The VR software his team has created allows clients to visualise their project during the design stage. It’s an immersive experience, where you can traverse a virtual representation of your completed project: if you see a carpet or a table, colour scheme or kitchen worktop that you don’t like, you can flick through a selection of alternative options using the headset until you find one that you do.
Adorning a Samsung Gear headset in the middle of a busy restaurant in Bank, I’m immediately transported to an eerily-realistic virtual property, where I roam around changing the fittings to my personal taste, and adjusting the time of day according to the accurate position of the sun for the property.

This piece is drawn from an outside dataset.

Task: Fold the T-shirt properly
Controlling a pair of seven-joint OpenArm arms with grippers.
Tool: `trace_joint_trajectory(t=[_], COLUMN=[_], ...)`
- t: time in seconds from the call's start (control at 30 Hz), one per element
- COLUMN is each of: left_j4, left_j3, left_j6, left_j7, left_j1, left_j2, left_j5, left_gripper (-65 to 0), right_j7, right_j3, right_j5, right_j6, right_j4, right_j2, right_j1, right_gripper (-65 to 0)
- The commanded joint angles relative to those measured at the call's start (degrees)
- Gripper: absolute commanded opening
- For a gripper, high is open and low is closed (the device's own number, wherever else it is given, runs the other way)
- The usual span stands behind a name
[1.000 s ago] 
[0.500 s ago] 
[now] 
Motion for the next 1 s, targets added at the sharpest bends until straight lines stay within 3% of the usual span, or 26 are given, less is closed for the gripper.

It’s certainly impressive, although I find the detachment a little disconcerting.
The VR project relies heavily on the proliferation of the virtual world. “Soon enough you’ll be able to touch the internet,” he says. As I snap back to reality from my virtual tour, we’re discussing the exponential growth of VR in recent years and whether it’s here to stay. Almost as if prompted, the patient waitress pops up and informs us that her son has the very same headset at home. Like smart home automation beforehand, Zajac is an early adopter of VR, and as the hardware becomes more accessible, the task now is to get others on board.
The initial strategy was to keep the platform in-house for Andrew Lucas “but very quickly we realised that there’s a whole niche that’s going to open up for architects, interior designers, developers – you name it. I’ve realised there’s an opportunity to do more than just design for our own customers. I don’t want us to be content creators – that’s not scalable, there’s no money in it for me.”
Zajac is in the process of “encouraging architects and designers to start producing content themselves using our platform, to collaborate with their customers,” and has so far had a good response.
Although the VR platform is off the ground running and making money, it’s really an investment in the future, supported by the main business. The next step will possibly involve splitting the business in two to attract seed investment, but nothing is set in stone as yet. “There’s lots of tax benefits of running a new start up, so in time we might be spinning the platform off as a separate entity – it’ll help to make the most of it, but if we do, it’ll only be when the time is right.”